▶ **BRIEF**: Look for the word "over" in the entries below, then copy every line that has it.

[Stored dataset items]

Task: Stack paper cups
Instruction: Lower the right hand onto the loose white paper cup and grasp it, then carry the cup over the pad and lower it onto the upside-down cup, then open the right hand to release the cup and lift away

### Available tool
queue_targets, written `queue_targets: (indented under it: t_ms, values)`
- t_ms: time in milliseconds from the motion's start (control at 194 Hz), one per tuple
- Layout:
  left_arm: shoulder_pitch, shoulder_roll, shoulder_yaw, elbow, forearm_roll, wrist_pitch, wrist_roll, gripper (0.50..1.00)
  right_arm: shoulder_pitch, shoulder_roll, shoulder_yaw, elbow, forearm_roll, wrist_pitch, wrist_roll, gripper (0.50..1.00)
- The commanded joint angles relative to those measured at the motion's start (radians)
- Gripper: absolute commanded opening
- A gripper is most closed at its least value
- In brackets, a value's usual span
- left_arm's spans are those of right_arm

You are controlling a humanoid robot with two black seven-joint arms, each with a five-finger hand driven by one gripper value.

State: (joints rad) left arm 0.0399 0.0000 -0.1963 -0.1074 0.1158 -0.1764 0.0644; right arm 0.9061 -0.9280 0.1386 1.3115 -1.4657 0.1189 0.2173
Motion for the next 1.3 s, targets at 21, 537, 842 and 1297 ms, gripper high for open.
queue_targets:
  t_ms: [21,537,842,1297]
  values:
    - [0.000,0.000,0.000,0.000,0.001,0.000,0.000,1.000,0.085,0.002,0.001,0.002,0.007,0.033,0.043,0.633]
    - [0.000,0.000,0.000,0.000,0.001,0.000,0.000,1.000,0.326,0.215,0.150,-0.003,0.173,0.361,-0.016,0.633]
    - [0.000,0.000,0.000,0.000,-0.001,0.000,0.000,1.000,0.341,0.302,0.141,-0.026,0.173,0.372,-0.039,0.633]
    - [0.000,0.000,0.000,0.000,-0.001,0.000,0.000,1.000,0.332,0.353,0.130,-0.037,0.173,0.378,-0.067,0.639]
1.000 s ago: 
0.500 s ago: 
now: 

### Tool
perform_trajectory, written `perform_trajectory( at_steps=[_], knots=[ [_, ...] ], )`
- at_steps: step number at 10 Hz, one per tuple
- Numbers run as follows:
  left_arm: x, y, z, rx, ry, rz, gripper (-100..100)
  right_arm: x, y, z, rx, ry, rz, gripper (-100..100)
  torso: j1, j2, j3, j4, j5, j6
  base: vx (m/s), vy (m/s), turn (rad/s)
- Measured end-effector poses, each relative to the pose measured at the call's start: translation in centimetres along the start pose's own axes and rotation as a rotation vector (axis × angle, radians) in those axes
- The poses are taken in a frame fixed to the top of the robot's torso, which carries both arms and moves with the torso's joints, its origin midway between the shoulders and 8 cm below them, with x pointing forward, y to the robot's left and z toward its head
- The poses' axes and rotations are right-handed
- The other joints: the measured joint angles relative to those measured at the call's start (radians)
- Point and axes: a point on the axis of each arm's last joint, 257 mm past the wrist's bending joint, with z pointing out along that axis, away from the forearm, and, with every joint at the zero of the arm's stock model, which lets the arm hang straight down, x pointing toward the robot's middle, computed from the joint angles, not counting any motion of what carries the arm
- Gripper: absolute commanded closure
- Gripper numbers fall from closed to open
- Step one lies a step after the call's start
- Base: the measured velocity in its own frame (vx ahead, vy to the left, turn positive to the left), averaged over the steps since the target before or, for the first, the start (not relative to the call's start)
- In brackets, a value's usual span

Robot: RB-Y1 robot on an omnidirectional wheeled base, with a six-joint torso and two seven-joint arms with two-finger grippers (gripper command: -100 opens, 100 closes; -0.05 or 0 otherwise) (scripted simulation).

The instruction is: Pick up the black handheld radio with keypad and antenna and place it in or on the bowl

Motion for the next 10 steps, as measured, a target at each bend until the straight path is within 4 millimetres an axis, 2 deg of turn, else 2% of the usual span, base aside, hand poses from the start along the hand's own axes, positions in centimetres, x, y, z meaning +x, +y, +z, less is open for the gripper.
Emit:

▶ **RESULT**:
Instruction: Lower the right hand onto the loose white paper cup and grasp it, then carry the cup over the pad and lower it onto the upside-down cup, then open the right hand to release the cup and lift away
- Base: the measured velocity in its own frame (vx ahead, vy to the left, turn positive to the left), averaged over the steps since the target before or, for the first, the start (not relative to the call's start)

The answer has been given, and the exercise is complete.